Au départ, elle était particulièrement active pour le porte-à-porte, puis elle a organisé les ventes de jonquille. Mais c’est dans l’implantation d’un centre de services destiné aux personnes atteintes du cancer à La Tuque qu’elle a déployé beaucoup d’efforts. «Je pense que c’est mon plus beau souvenir. J’y tenais beaucoup. Je suis allée voir des hauts dirigeants et j’ai demandé un local. J’étais très déterminée! Je ne me reconnaissais pas. Maintenant, on est tout près du département d’oncologie, on est près des patients et encore plus accessible.»

Au Centre de services, on soutient les gens et leur famille. On leur prête une oreille attentive. On les aide également avec des prothèses capillaires, des prothèses mammaires ou de l’aide financière de la SCC.

«On aide les gens de notre région, c’est important! Moi, quand la personne qui sort du bureau est contente, c’est ma paie. Je ne suis pas là pour leur donner des conseils médicaux. Je n’ai pas de formation dans ça, mais parfois, les gens ont seulement besoin de parler. On est là pour eux à ce niveau-là», assure Mme Plamondon.
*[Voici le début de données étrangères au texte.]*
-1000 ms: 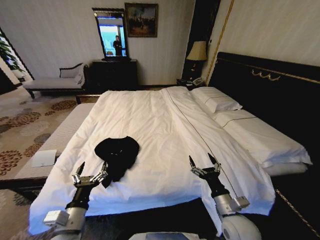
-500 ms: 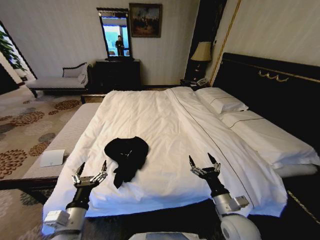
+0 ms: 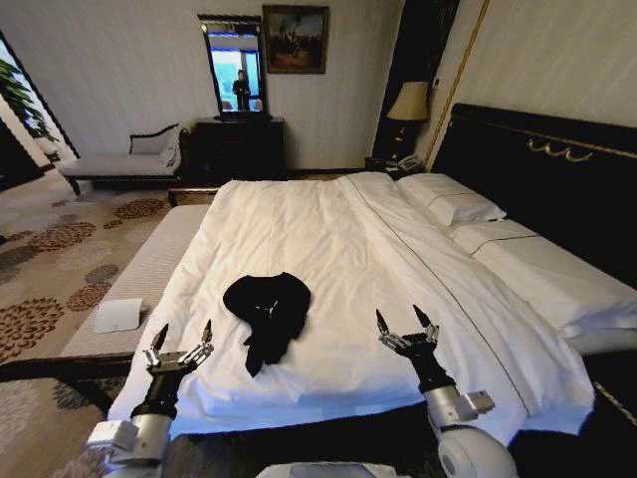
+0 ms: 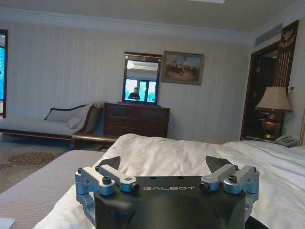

Avant de voir ce projet se concrétiser, Françoise Plamondon ne négligeait pas les efforts pour aider son prochain. Elle était un véritable centre de services mobile. Elle allait rencontrer les gens chez eux pour leur parler de l’aide financière de la SCC et les aidait à remplir le formulaire. Elle apportait également avec elle différentes prothèses qu’elle conservait précieusement chez elle.

«C’est comme ça qu’on s’est rendu compte qu’on avait réellement besoin d’un centre de services. J’ai fait ça pendant une dizaine d’années, voir les gens à leur domicile.»

Françoise Plamondon refuse toutefois de prendre tout le crédit et elle insiste, c’est également grâce à une équipe de bénévoles dévouée que tout cela a été rendu possible.

«Le centre de services, il va bien! Mais ce n’est pas juste grâce à moi. C’est le succès de toute une équipe! On est réellement une belle équipe! Je suis bien entourée», affirme-t-elle.

La Latuquoise s’est aussi impliquée lors du tout premier Relais pour la vie à La Tuque qui avait permis d’amasser près de 140 000 $, un montant qui avait ému et surpris dans la petite communauté. «C’est beaucoup pour la population de La Tuque. Les gens sont beaucoup sollicités et ils sont aussi très généreux», note Mme Plamondon.

D’ailleurs, elle continue d’y participer chaque année dans la mesure du possible.

Françoise Plamondon était également membre du comité pour la mise en place du département d’hémodialyse au centre de santé de La Tuque.

À 76 ans, la Latuquoise n’entend pas ralentir sur ses implications tant pour la communauté que pour la Société canadienne du cancer.

«Tant que j’aurai la santé, je me dis que c’est enrichissant de redonner. J’ai beaucoup reçu dans la vie alors pourquoi ne pas redonner, mais d’une autre façon? J’aime les gens! Si je devais toujours rester à la maison, je m’ennuierais», a-t-elle conclu.